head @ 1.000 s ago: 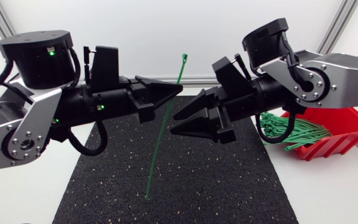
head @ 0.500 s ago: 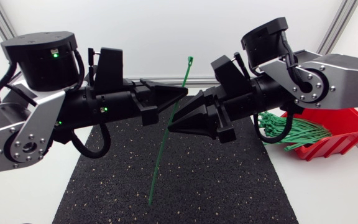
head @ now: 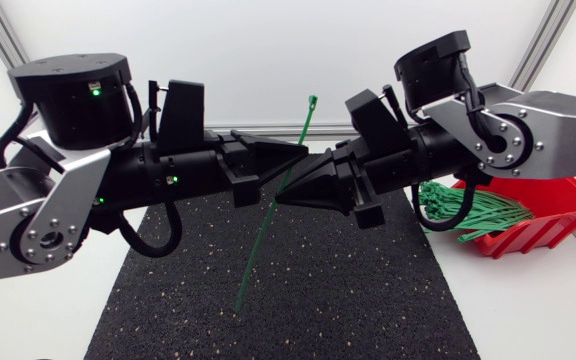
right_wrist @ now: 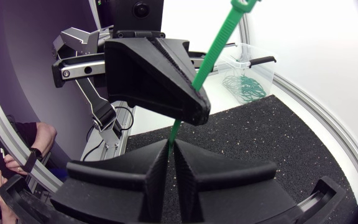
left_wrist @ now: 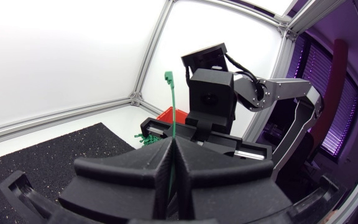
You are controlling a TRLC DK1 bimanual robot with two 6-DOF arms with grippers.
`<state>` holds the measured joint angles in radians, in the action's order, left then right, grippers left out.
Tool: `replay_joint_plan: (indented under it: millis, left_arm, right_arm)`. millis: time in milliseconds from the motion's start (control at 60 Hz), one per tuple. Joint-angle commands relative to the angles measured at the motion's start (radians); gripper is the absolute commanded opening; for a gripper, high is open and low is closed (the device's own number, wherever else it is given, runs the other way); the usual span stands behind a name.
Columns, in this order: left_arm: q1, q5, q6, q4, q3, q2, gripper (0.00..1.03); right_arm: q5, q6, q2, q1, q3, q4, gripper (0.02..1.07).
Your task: Take a green cable tie from the red box, thread the tail through the head to close it, then place it in the transparent bin on the left.
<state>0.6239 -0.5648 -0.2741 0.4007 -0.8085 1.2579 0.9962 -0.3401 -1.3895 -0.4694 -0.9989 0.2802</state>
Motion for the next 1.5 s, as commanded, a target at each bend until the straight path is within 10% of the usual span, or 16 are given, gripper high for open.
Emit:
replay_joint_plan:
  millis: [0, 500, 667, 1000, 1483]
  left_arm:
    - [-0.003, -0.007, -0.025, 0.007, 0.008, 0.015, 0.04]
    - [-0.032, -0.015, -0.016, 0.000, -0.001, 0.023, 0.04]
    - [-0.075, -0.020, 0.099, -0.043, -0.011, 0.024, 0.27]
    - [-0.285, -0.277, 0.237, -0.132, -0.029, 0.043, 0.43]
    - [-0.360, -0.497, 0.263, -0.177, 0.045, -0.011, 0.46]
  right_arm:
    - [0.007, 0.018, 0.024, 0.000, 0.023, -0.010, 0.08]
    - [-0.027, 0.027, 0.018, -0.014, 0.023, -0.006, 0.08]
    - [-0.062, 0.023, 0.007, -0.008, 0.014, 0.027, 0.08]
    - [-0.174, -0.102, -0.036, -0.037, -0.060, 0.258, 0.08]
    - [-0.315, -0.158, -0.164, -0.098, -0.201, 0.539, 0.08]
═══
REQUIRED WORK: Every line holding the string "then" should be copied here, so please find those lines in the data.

EXERCISE ANSWER:
`<state>` holds the measured joint angles in radians, in the action's order, left then right, grippers left out.
Your task: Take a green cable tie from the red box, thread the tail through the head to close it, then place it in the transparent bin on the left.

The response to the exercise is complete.